BIM Tutorials: Revit Model Sharing
As part of your BIM deliverables, you are required to provide a unified dataset, but how can you do this if multiple BIM exist of the same building or parts of buildings? How will you reconcile your design and construction models at the end of the project?
One option is to have one unified Master Model instead of a design and construction model.
Traditional 2D Revisions
For years a disconnect has existed between design and construction documents. This disconnect occurs as soon as the project fabricators become involved with the project.
Often a project team will hand over a copy of their 2D and 3D data to the fabricators as soon as the fabricators become involved in the project. The fabricators will begin developing fabrication level data from that original dataset. From this moment on, you have a fractured model environment.
In a simple 2D world this fractured environment, although very inefficient, can be managed. The design team would continually issue addendums, revisions and bulletins, which the fabricators would reference to adjust their drawings. Besides being very costly and inefficient, this process is prone to errors and almost always leaves the owner with two disconnected sets of data at the end of a project.
In today's BIM-based world, GSA is no longer willing to accept this fractured dataset as a final deliverable. When a building owner has multiple sets of conflicting data, it is nearly impossible to leverage the data for facility automation and management.
Sharing the project dataset is one recommended workflow to achieve a unified model. Although not required, sharing the project dataset is the only path to minimal waste in the development of the required unified deliverable at project completion. You can be accomplish this in several ways, your team will need to develop strategies that best suit your needs.
Traditional Workflow for Project Data
In the traditional workflow, project data becomes fractured once the construction team enters the project. For many years this has been unavoidable, but tools now exist to minimize or eliminate this waste.
Optimal Workflow for Project Data
With an optimal workflow for project data, all team members contribute to a single unified dataset. This single dataset evolves over the course of the project with each participant contributing their specific knowledge to the project.
For example, the mechanical designer may place a VAV box in the model and complete several of the COBie2 entries related to the requirements of the unit. As the project progresses, the mechanical installer will add installation-specific data to the exact same model object.
As the data creators, your team must decide which strategy meets the project's goals and required deliverables. The simplest but most costly option is to maintain the legacy practice of model fracturing and then manually reconcile all the data to a single BIM at the end of the project.
In many cases this may require the data creator to completely remodel the data. For example, if the sheet metal fabricator worked in FabMEP, you can't import that data into a format that meets GSA BIM Guidelines for Revit. You will have to remodel the data in a format that supports the ability to add the attributes and grouping required by the Standard.

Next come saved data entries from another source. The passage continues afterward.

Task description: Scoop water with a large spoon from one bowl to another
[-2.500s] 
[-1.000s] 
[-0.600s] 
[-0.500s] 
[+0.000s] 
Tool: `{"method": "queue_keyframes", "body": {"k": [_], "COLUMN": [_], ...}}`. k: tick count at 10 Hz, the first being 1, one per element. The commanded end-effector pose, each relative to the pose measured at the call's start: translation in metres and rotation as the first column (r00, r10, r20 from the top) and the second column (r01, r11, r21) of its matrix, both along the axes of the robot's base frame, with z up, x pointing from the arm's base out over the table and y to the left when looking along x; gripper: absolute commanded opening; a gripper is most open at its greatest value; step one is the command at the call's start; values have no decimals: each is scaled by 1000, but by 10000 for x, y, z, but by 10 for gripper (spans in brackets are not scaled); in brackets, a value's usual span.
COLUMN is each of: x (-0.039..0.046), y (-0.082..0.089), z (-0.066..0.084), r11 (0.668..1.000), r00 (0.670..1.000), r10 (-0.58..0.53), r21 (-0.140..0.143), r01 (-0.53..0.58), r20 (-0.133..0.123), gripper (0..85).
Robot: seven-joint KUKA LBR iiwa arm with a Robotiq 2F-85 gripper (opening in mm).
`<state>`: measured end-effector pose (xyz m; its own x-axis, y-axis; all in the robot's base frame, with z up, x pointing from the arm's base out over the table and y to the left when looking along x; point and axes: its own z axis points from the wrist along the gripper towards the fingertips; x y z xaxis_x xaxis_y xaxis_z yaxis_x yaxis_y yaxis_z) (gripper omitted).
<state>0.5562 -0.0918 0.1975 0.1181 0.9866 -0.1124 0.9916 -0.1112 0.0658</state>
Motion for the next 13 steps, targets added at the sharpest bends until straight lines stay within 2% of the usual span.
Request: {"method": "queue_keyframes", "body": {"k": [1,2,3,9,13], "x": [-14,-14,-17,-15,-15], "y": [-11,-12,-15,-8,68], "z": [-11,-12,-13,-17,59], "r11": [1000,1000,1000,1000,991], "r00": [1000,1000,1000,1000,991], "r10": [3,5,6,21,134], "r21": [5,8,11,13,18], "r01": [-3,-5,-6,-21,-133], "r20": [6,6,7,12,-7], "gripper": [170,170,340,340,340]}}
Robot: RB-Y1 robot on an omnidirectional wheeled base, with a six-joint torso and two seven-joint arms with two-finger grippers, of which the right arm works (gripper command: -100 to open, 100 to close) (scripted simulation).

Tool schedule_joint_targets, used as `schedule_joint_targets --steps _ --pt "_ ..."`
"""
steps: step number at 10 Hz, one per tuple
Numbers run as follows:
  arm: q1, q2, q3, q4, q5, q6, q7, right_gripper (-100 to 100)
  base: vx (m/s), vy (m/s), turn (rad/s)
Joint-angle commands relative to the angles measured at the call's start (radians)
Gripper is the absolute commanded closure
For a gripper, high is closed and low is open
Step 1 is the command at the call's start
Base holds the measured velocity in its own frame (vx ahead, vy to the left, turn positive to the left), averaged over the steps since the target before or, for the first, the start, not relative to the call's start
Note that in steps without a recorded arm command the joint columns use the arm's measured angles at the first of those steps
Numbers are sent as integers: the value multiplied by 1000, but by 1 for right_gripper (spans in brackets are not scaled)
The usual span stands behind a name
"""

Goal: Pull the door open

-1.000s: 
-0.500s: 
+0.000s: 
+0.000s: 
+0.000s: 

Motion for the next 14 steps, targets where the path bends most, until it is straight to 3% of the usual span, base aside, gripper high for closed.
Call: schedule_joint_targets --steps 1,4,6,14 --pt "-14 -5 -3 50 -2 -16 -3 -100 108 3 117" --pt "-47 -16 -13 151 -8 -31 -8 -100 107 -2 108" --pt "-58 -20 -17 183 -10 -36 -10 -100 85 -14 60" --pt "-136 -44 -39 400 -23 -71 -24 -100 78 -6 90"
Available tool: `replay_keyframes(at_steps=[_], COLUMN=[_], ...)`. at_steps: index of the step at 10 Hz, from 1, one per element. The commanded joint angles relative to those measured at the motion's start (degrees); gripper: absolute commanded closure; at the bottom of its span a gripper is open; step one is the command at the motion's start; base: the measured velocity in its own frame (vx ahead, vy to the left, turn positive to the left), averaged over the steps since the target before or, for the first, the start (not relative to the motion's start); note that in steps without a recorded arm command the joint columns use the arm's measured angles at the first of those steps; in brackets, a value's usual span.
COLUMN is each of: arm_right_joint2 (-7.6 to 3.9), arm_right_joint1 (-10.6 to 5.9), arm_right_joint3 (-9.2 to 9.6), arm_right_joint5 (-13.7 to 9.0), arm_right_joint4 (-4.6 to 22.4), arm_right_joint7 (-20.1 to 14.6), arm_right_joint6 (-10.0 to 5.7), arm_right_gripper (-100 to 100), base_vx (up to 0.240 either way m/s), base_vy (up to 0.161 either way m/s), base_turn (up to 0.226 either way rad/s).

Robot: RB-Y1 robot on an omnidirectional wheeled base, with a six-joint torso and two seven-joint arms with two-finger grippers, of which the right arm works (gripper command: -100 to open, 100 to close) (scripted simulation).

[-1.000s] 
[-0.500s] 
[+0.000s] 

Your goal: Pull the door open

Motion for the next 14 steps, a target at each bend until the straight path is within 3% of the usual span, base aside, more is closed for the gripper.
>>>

Until recently the only option available was the fractured workflow. However, new advancements in BIM tools have opened up cost savings opportunities for BIM data creators. The options listed below will focus on tools available for the Autodesk Revit platform, but many solutions now exist for most BIM authoring tools.
WAN based Sharing
The most popular way to share project data is the extension of a company Wide Area Network, or WAN, allowing partners to directly access shared project data. In the Revit environment this shared WAN is typically supported by the use of network accelerators, the most common of which is Riverbed Appliance. When properly deployed on a very low-latency/high-bandwidth network, a distributed WAN can allow multiple parties to access a single Revit model.
Autodesk Revit Server
Revit Server is the server application for Revit Architecture, Revit Structure, and Revit MEP. It is the foundation for server-based worksharing for Revit projects. A workshared project is a Revit building model that multiple team members can access and modify at the same time. With server-based worksharing, multiple instances of Revit Servers are installed at different sites and configured to perform specific roles to support optimal project collaboration across a wide area network (WAN). Together these instances of Revit Server make up the Revit Server network.